7 thoughts on “Change of Plans

  1. I come up with my own training plans all the time. The main thing is that you will be comfortable with this new plan, which will make the training much more enjoyable. Can’t wait to hear how it works for you!


  2. This is great! Every runner is different and I am a firm believer in using those cookie-cutter programs only as a basis that you can alter according to your needs and schedule.

    The only thing I would suggest (which I’m sure you’ll do because you already do anyway!) is to really listen to your body when you start doing those longer long runs. Research shows that after you hit 3 hours running (especially if you’re just getting used to higher mileage), your risk of injury goes wayyyy up and recovery after a longer run like that will take a lot longer, which then limits the training you can do during the week or two after that. I totally understand the need to be mentally prepared, but when it comes to the marathon, when you get out there you will be so excited there will be no stopping you! Yes, you will probably hit “the wall” at some point (usually between miles 18-22) – but almost everyone does no matter how long their longest training run is. The most important thing is not getting injured before you even start the marathon 😀 However, with that being said, if you can do 20+ miles without your body giving up on you, then go for it and do that kind of mileage at least 3 weeks before your marathon so you have time to recover before running 26.2!

    I myself plan on running 4-5 20+ mile runs this second time around, but I promised myself I wouldn’t go past 3.5 hours and these runs will be spread out (usually 3 weeks apart). I should probably finalize my training schedule soon and publish it!

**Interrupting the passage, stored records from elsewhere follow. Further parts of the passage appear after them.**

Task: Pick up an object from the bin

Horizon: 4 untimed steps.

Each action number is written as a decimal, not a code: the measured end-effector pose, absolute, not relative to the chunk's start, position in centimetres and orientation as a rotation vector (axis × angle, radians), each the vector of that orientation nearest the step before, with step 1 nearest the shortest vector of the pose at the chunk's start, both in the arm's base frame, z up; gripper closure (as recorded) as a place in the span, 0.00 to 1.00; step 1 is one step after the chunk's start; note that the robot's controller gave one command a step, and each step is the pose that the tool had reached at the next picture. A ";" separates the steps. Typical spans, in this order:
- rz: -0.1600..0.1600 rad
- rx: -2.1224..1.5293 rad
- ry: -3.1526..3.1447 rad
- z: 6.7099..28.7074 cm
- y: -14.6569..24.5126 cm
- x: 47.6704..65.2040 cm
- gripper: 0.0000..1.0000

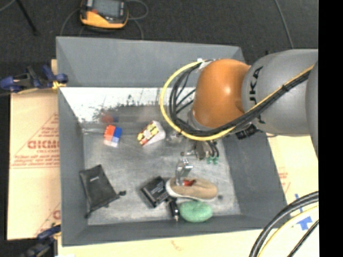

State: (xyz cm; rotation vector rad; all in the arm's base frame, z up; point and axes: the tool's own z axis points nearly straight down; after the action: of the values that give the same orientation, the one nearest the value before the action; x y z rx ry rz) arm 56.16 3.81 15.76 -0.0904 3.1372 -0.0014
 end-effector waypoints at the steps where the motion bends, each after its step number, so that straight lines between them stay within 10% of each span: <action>1: 0.000 -0.093 3.137 15.8 3.9 56.2 0.00; 2: -0.003 -0.262 3.125 7.3 2.7 51.8 1.00; 4: -0.001 -0.257 3.134 8.4 2.7 51.4 1.00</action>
Offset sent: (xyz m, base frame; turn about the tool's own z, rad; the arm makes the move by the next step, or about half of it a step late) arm -0.0458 -0.0091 -0.0862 -0.1126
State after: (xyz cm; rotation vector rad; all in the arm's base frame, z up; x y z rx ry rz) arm 51.41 2.67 8.36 -0.2574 3.1338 -0.0012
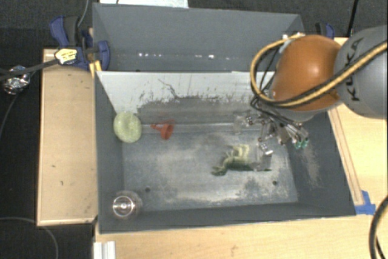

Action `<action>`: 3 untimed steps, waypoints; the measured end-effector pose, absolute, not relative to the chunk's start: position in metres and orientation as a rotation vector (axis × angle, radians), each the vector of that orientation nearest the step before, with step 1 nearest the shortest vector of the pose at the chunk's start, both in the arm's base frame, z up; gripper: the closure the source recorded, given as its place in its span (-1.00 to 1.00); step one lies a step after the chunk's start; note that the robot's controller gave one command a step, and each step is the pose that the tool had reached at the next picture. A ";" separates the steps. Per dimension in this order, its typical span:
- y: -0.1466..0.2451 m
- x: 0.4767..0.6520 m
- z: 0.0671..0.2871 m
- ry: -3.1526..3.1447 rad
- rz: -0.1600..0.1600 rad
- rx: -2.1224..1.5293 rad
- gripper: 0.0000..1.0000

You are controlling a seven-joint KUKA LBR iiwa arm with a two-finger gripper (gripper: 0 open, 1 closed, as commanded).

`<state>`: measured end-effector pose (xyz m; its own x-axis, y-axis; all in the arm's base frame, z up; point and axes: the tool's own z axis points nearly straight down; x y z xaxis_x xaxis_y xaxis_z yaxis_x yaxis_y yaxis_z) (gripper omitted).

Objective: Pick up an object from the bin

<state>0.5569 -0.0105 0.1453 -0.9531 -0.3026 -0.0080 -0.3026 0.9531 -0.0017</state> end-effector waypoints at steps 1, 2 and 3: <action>-0.013 0.545 0.098 3.114 0.001 -0.333 -1.00; -0.014 0.550 0.071 3.064 0.000 -0.640 1.00; -0.014 0.550 0.071 3.064 0.000 -0.640 1.00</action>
Offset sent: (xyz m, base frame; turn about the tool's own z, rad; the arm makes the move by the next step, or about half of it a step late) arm -0.0081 -0.0045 -0.0753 -0.1051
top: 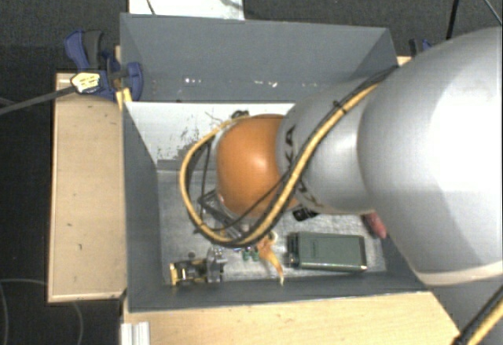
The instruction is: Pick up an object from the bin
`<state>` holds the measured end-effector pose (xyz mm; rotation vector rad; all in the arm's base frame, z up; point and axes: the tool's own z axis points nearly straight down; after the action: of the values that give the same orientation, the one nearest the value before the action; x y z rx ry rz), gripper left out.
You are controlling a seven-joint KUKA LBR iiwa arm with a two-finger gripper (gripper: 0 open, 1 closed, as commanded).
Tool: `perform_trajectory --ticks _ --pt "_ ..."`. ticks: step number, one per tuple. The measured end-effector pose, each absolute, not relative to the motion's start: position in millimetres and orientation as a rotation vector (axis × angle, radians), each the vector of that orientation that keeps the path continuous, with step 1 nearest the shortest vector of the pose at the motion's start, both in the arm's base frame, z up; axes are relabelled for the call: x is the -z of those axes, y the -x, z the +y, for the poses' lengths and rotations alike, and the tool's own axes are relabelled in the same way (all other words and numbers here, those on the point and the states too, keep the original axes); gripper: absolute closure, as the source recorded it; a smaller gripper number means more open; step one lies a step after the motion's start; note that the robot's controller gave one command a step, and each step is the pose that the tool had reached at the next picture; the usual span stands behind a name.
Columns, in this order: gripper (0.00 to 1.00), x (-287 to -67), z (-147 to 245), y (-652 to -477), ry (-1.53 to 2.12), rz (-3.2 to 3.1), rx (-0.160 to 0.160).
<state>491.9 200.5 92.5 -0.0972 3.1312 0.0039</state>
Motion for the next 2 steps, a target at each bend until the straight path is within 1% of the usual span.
perform_trajectory --ticks 1,2 --pt "0.00 -86.2 199.5 -494.7 0.091 3.148 -0.003" --pt "0.00 -85.2 219.2 -494.7 0.164 3.113 -0.019"
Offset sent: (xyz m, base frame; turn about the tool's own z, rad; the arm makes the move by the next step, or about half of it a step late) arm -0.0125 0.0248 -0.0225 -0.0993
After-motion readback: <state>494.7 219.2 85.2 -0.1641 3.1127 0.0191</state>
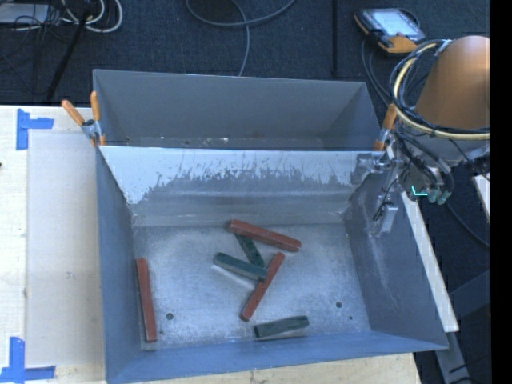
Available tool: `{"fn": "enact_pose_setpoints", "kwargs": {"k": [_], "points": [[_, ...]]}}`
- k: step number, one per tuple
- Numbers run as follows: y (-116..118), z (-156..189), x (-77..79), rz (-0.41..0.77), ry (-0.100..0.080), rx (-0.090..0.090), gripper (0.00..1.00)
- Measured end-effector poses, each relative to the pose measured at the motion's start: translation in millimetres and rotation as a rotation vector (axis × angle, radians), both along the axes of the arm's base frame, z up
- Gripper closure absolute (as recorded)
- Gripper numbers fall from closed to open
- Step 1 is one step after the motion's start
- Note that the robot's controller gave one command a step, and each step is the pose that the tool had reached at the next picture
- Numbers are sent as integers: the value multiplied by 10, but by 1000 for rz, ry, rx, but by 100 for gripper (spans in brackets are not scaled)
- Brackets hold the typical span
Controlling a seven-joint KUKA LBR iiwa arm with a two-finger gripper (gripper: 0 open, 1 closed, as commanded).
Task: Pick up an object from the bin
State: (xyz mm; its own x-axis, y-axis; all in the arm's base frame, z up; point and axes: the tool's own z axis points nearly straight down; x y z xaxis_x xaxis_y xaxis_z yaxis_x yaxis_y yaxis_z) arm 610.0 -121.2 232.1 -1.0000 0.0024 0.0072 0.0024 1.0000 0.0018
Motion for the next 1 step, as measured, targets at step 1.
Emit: {"fn": "enact_pose_setpoints", "kwargs": {"k": [1], "points": [[3, 50, 15, 2, -8, -2, 0]]}}
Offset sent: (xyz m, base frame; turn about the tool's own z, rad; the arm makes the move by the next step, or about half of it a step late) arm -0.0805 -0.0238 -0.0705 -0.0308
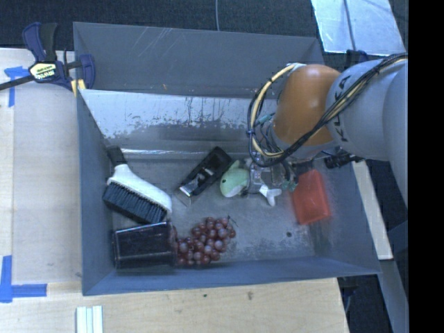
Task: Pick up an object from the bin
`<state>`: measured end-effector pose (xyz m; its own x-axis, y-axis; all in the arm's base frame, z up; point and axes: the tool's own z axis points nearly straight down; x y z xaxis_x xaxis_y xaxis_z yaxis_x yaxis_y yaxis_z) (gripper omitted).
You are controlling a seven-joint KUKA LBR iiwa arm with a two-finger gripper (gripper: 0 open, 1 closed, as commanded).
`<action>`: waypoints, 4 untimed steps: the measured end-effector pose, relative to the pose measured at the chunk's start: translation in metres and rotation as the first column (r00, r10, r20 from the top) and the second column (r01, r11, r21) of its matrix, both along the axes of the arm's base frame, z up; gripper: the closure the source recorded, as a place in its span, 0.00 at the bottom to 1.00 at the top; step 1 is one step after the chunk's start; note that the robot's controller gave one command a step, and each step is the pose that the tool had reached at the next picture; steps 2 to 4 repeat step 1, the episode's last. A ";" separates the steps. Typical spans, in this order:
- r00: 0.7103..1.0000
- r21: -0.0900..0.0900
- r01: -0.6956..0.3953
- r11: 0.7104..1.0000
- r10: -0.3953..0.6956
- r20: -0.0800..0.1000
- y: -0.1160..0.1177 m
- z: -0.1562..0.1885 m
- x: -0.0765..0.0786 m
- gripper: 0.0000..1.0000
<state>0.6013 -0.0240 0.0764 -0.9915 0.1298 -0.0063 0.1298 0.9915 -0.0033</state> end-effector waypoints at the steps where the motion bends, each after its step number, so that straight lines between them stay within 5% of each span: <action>1: 1.000 0.001 0.000 1.000 0.000 -0.003 0.000 0.020 -0.001 1.00; 4: 1.000 0.001 0.000 1.000 0.000 -0.003 0.000 0.020 -0.001 1.00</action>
Offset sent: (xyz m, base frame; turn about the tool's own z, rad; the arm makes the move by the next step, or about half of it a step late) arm 0.0000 -0.0001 0.0324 0.0000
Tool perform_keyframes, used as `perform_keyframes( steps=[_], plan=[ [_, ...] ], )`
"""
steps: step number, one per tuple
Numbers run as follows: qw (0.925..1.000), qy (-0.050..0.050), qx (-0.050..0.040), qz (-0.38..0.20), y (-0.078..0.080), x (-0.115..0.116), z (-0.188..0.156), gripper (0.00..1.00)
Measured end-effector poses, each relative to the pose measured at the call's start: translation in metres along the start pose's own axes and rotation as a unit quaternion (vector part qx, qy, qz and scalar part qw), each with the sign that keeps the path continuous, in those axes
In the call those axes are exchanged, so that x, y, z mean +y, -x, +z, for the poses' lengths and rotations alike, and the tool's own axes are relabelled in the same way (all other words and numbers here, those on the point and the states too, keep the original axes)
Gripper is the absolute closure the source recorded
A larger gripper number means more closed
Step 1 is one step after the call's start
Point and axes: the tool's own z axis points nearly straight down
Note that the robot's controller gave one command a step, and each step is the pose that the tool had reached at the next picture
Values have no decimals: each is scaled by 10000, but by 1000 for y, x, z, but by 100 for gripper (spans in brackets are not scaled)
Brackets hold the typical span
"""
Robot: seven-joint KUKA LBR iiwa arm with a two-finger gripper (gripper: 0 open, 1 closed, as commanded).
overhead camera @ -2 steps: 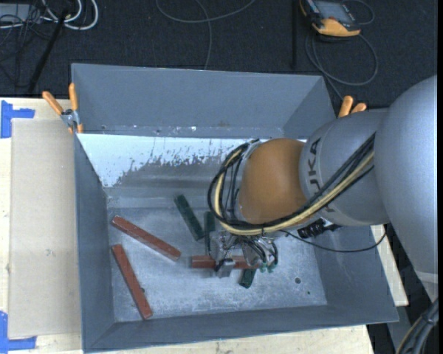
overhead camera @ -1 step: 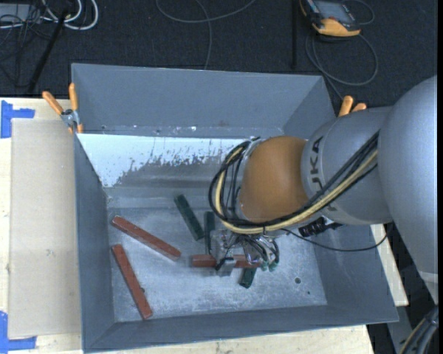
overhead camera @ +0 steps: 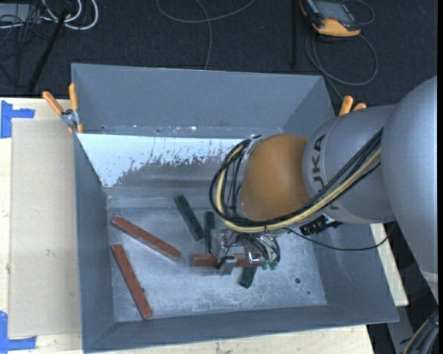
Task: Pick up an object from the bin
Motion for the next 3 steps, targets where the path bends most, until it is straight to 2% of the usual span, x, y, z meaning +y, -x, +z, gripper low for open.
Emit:
perform_keyframes(
  steps=[1,2,3],
  plan=[
    [10000,0,-8,-11,1,0,-25,100],
    [10000,0,3,-22,1,1,-26,100],
    [10000,1,-20,-34,2,1,-79,100]
  ],
)
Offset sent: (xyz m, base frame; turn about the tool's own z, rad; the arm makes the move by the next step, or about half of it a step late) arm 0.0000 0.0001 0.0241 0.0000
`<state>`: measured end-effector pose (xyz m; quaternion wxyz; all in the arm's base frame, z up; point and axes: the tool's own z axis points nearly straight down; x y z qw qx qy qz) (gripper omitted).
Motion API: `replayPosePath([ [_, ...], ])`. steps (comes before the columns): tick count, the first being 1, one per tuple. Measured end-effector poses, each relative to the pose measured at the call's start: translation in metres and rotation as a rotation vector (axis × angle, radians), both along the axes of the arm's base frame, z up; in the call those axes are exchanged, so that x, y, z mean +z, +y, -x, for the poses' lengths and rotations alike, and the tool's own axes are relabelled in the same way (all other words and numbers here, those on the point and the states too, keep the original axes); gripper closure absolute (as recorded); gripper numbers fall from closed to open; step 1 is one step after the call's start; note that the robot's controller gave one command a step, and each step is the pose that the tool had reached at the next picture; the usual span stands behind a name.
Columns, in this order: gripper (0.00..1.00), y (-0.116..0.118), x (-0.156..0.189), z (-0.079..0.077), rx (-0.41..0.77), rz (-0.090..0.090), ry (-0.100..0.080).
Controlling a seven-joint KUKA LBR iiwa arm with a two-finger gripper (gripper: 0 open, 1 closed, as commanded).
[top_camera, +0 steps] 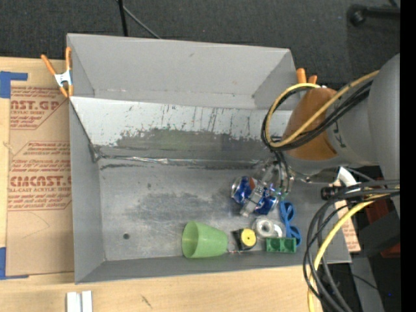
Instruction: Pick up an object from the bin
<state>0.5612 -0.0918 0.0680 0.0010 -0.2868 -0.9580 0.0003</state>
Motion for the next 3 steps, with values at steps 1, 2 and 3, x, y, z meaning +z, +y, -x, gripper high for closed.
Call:
replayPosePath([
  [1, 1.0, 0.0, 0.0, 0.0, 0.0, 0.0, 0.0],
  [2, 1.0, 0.0, 0.05, -0.001, 0.001, 0.001, -0.007],
  [3, 1.0, 0.001, 0.069, -0.002, 0.002, 0.0, -0.006],
])
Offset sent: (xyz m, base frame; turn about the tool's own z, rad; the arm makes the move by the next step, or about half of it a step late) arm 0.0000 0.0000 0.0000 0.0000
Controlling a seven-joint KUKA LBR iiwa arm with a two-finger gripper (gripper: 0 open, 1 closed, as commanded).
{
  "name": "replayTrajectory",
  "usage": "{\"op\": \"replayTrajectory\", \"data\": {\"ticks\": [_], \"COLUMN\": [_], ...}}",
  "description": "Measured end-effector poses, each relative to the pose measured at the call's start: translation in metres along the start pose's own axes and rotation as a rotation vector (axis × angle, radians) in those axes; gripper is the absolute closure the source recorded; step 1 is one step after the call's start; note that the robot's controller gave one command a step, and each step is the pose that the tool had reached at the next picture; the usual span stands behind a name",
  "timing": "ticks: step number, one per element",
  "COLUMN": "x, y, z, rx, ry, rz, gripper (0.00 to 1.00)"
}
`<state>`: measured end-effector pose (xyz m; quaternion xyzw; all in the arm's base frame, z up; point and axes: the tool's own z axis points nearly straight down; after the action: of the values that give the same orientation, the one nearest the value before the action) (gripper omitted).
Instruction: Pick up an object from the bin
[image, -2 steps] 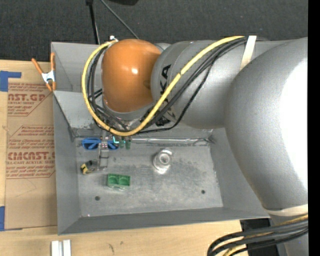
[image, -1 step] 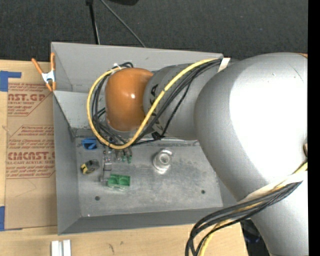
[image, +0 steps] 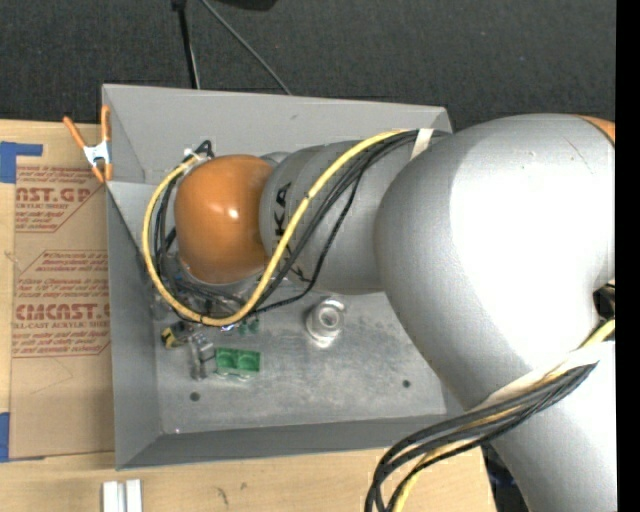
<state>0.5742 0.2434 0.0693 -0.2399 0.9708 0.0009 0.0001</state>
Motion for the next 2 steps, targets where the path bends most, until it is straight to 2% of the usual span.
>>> {"op": "replayTrajectory", "data": {"ticks": [1,2], "x": [0.040,0.042], "y": [-0.012,-0.075], "z": [0.000,-0.001], "rx": [0.001,0.003], "ry": [0.000,-0.001], "rz": [-0.275,-0.471], "gripper": [0.00,0.00]}}
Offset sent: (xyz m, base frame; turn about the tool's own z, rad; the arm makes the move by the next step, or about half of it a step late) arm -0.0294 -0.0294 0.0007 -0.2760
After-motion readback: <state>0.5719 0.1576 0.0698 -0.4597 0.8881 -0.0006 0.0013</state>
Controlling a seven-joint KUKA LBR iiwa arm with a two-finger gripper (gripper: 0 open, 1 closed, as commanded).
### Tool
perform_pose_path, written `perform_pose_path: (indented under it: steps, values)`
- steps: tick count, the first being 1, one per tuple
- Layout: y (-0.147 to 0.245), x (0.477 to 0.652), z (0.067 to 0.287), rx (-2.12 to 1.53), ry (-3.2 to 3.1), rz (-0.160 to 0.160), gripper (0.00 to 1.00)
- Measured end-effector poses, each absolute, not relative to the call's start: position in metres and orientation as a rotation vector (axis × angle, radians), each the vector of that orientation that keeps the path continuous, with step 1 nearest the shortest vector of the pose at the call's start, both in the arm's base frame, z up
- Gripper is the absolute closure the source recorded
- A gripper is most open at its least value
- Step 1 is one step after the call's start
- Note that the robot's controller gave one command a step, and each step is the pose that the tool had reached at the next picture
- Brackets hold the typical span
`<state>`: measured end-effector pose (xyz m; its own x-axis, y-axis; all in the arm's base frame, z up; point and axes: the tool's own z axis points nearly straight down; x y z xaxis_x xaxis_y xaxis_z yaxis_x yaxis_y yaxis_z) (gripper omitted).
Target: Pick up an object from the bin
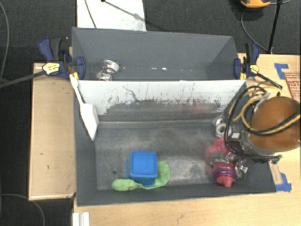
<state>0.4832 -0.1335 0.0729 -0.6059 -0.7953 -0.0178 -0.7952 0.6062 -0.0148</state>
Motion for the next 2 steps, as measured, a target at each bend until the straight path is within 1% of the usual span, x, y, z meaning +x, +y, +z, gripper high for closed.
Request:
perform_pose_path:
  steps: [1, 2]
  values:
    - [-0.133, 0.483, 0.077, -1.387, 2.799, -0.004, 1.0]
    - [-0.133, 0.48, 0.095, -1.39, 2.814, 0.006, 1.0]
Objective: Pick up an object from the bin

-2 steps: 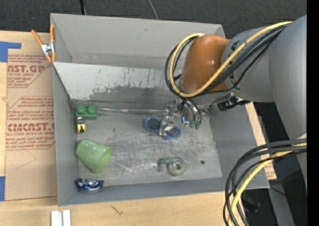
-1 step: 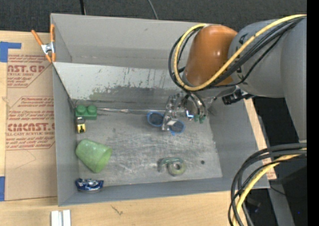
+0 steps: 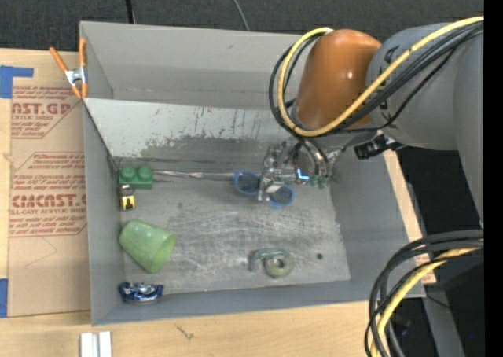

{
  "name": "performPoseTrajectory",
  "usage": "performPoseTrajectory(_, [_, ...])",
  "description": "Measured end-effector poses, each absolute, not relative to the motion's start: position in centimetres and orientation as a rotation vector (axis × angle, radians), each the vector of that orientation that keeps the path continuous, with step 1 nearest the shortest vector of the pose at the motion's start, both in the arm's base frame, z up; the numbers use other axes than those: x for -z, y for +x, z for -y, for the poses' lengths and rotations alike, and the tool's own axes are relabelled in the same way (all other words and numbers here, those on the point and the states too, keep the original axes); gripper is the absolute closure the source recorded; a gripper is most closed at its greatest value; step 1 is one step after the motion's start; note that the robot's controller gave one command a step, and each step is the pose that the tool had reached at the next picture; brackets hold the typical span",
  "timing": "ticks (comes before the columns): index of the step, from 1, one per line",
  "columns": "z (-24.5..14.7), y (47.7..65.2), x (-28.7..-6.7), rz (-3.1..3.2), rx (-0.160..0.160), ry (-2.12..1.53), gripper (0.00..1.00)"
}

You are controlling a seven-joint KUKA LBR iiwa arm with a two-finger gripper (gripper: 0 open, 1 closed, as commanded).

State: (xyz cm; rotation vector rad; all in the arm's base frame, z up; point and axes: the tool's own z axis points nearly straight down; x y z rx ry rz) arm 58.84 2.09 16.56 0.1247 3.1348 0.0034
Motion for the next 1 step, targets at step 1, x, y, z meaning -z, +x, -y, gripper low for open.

    P.S. Sorry to write such a long comment! I’m just so hooked on your journey and want everything to go so well for you! 😀


    • Thank you SO much for the tips!! I’m glad I’m not the only one who needs to create something a little more tailored.
      I had no idea about the 3+ hour research, that’s extremely helpful and I may want to re-adjust now! I think it’ll be ok though: I’m scheduled to hit 20 miles 5 weeks prior to race day, and 23 miles 3 weeks prior (that’s really the only . After that taper is 11 miles then 8 miles. I’ve only got 2 runs of 20+, and my weekly mileage is scaled back too, so I never go above 38 miles per week.
      And don’t apologize for the lengthy comment, this is all fantastic insight that I wouldn’t find anyplace else and I really appreciate it! Thank you so much for following along and helping 🙂


  3. Great job! I’m not much of a runner now but distance running was how I got into the fitness lifestyle, and I agree with you on making your own plan. Everyone has their own individual challenges and strengths, and you’ve made a plan to work around your challenges and emphasize your strengths, while keeping your eyes on your goal and getting closer to it every day. Cool stuff, keep it up!